* _Exercise requirements_:
Quote all of the data exactly as given. Skip every picture it contains.

* _Supplied information_:
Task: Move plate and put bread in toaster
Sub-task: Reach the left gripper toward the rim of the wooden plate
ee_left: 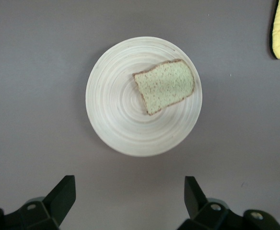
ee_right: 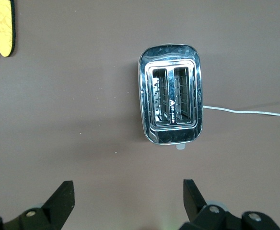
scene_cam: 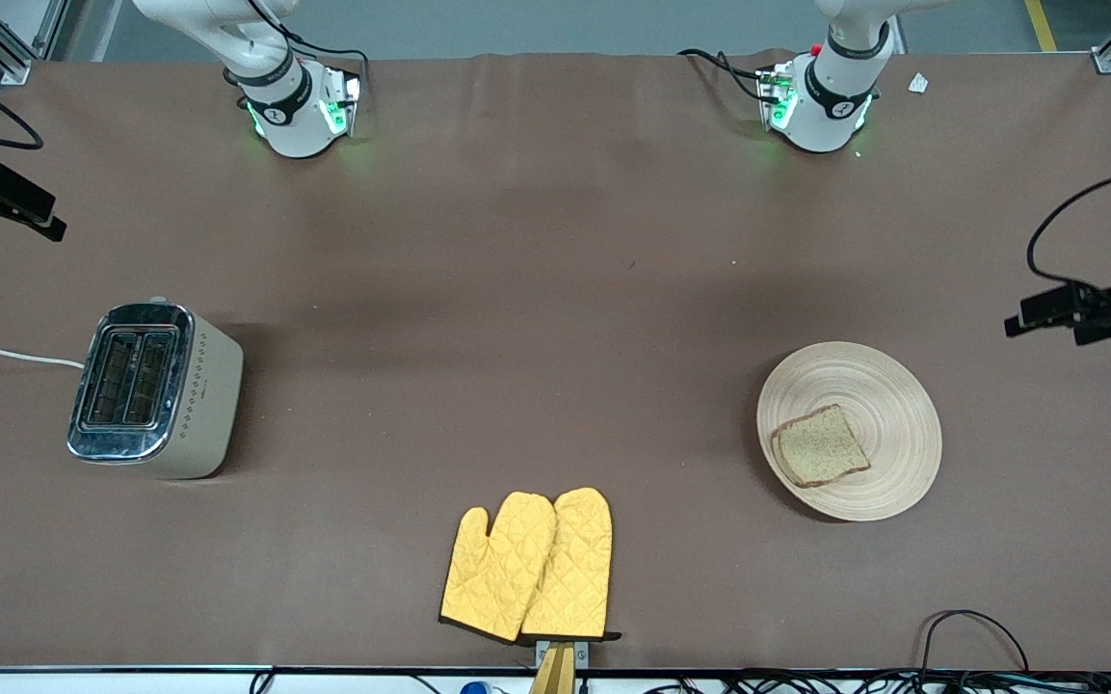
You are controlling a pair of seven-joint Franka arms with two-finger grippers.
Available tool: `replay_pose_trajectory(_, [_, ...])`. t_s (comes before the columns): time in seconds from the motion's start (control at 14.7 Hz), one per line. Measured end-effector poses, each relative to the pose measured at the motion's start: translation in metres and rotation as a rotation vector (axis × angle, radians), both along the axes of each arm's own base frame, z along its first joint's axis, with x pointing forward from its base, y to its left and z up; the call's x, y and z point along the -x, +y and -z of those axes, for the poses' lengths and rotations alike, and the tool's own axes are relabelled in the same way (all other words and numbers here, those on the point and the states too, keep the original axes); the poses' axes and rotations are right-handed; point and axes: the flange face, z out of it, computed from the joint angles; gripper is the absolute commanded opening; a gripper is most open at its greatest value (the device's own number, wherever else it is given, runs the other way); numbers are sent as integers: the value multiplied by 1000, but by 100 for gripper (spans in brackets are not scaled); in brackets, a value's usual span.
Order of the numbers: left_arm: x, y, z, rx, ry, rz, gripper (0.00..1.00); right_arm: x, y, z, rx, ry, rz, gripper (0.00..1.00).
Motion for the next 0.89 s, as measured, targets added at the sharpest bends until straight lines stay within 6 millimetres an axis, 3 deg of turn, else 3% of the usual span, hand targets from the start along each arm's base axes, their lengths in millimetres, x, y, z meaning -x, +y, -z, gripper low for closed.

* _Solved exercise_:
Task: Move plate and put bread in toaster
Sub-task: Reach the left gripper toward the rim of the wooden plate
ee_left: 
ee_right: 
scene_cam: 
You are controlling a pair of seven-joint Franka arms with two-finger grippers.
Available tool: `replay_pose_trajectory(_, [_, ...])`. t_s (comes before the columns): time in seconds from the motion's start (control at 14.7 Hz), one per line. Measured end-effector poses, each relative to the pose measured at the motion's start: translation in metres and rotation as a rotation vector (axis × angle, radians), both along the axes of each arm's own base frame, z along its first joint's axis, with x pointing forward from its base, y to its left and z up; the call's x, y and z point along the -x, +y and -z of those axes, for the poses' lengths and rotations alike, and the tool's own axes are relabelled in the same way (all other words and numbers here, those on the point and the states too, keep the original axes); the poses' axes and rotations are right-handed; point and axes: the flange face, z out of it, computed from the joint angles; gripper is the absolute commanded opening; a gripper is most open at its greatest value (the device's own number, wherever else it is given, runs the other way); numbers are sent as integers: the value multiplied by 1000, but by 100 for gripper (spans in brackets are not scaled); in brackets, a value's usual span.
Order of the numbers: left_arm: x, y, z, rx, ry, rz, gripper (0.00..1.00); right_arm: x, y, z, rx, ry, rz, gripper (0.00..1.00).
Motion for the next 0.89 s, as measured, targets added at the sharpest bends until straight lines stay within 6 millimetres an axis, 3 deg of turn, else 3% of the usual span, hand targets from the start along each arm's base axes, their lengths in millimetres, x, y, z meaning -x, +y, -z, gripper low for closed.

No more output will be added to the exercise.